ABOUT THIS TASK: In the records below, take the line containing "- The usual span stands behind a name" and reproduce it and every subsequent line exactly, adding nothing.

DATA EXTRACT:

══════

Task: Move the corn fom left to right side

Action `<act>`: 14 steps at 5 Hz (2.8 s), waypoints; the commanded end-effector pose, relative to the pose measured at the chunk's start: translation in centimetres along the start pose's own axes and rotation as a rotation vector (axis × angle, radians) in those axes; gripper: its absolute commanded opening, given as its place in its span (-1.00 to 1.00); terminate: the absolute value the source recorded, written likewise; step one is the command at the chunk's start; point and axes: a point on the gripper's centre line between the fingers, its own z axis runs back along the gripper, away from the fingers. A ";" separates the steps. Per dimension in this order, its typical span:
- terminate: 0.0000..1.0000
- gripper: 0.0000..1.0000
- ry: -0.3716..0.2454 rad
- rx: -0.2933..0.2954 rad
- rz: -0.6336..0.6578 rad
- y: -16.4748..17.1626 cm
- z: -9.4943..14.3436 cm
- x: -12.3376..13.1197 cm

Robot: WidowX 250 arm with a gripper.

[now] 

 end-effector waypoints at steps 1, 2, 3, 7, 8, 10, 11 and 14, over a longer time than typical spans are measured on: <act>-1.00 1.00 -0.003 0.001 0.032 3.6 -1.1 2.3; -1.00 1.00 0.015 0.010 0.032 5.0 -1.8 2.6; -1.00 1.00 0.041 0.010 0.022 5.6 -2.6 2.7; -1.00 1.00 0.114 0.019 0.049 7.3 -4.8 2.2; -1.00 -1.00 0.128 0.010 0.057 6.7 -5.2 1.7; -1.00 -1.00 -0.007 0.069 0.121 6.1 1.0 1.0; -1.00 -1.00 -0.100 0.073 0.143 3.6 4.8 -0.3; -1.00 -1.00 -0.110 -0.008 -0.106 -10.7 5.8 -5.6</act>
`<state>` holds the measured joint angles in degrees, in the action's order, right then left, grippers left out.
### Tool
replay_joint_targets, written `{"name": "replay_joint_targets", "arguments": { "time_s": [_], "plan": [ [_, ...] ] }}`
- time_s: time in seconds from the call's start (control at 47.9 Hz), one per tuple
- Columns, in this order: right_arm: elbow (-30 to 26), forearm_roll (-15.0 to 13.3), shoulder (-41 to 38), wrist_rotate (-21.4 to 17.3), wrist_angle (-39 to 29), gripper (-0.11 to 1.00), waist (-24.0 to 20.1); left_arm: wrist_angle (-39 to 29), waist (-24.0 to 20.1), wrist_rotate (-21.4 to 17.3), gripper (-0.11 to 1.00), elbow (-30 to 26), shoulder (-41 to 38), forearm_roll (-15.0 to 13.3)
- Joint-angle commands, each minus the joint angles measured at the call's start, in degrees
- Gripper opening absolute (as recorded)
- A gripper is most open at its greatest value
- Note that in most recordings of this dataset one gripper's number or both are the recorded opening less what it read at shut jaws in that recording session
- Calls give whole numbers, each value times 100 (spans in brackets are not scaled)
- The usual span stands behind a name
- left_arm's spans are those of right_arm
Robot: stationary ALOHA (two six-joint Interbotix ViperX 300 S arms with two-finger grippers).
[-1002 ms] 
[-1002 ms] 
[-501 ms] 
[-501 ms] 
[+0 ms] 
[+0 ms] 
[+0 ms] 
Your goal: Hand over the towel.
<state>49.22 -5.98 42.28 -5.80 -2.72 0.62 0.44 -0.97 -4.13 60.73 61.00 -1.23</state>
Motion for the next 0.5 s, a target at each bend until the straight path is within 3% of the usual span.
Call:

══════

PROBLEM SOLUTION:
- The usual span stands behind a name
- left_arm's spans are those of right_arm
Robot: stationary ALOHA (two six-joint Interbotix ViperX 300 S arms with two-finger grippers).
[-1002 ms] 
[-1002 ms] 
[-501 ms] 
[-501 ms] 
[+0 ms] 
[+0 ms] 
[+0 ms] 
Your goal: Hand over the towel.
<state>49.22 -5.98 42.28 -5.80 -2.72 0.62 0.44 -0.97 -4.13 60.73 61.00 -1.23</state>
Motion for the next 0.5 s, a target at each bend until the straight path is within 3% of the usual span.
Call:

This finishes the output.